Within the entries below, find the portion that opens with the line containing "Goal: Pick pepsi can" and closes with the line containing "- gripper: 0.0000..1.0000". Retype that portion exactly and only.
Data records below:
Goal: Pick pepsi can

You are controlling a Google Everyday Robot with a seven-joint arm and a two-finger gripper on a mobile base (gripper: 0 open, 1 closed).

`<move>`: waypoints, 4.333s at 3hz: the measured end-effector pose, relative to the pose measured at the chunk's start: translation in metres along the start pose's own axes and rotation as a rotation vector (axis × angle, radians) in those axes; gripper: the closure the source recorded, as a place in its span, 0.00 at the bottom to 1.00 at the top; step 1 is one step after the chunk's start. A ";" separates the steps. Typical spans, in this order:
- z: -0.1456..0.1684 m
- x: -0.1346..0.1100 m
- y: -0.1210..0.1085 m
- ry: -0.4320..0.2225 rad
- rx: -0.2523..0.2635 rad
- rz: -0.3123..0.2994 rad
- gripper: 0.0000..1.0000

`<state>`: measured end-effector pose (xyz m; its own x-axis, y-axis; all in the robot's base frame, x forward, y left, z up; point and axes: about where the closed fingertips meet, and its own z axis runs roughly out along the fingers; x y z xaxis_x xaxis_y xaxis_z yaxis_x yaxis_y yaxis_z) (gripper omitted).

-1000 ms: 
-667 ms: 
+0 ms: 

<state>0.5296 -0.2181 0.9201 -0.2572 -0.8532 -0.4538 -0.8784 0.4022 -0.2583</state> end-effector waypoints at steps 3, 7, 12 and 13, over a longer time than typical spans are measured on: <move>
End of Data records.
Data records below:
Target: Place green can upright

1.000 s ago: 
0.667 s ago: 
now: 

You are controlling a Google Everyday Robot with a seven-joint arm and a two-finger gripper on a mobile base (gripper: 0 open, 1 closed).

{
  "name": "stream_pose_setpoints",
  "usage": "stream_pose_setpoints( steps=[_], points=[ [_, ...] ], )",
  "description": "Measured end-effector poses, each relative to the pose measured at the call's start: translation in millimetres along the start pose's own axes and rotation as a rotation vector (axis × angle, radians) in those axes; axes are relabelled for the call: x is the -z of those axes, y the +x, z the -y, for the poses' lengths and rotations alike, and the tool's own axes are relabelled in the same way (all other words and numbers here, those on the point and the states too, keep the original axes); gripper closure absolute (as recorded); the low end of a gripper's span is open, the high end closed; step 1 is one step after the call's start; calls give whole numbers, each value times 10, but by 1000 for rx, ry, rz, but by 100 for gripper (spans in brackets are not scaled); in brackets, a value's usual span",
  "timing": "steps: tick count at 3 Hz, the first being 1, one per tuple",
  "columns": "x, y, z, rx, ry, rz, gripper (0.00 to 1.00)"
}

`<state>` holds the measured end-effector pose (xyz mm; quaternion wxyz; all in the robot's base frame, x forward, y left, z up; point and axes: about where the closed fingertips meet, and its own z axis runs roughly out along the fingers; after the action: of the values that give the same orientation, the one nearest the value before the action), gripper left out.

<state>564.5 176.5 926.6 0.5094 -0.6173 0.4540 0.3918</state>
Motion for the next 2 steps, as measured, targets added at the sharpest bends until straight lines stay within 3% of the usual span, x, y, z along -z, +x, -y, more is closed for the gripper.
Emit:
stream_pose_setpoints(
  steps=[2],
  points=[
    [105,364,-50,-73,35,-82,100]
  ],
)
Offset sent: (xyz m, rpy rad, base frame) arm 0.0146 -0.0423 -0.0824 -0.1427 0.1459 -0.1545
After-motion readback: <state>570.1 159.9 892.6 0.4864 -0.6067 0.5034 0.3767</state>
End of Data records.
● **Response to this exercise**:
Goal: Pick pepsi can

You are controlling a Google Everyday Robot with a seven-joint arm and a two-finger gripper on a mobile base (gripper: 0 open, 1 closed).

`<move>`: waypoints, 4.333s at 3hz: the measured end-effector pose, relative to the pose measured at the chunk's start: translation in metres along the start pose's own axes and rotation as a rotation vector (axis × angle, radians) in those axes; gripper: the closure the source recorded, as a place in its span, 0.00 at the bottom to 1.00 at the top; step 1 is one step after the chunk's start. A ";" separates the steps. Typical spans, in this order:
- z: -0.1456..0.1684 m
- x: -0.1346..0.1100 m
- y: -0.1210..0.1085 m
- ry: -0.4320..0.2225 rad
- rx: -0.2523..0.2635 rad
- rz: -0.3123..0.2994 rad
- gripper: 0.0000..1.0000

The exercise is now finished.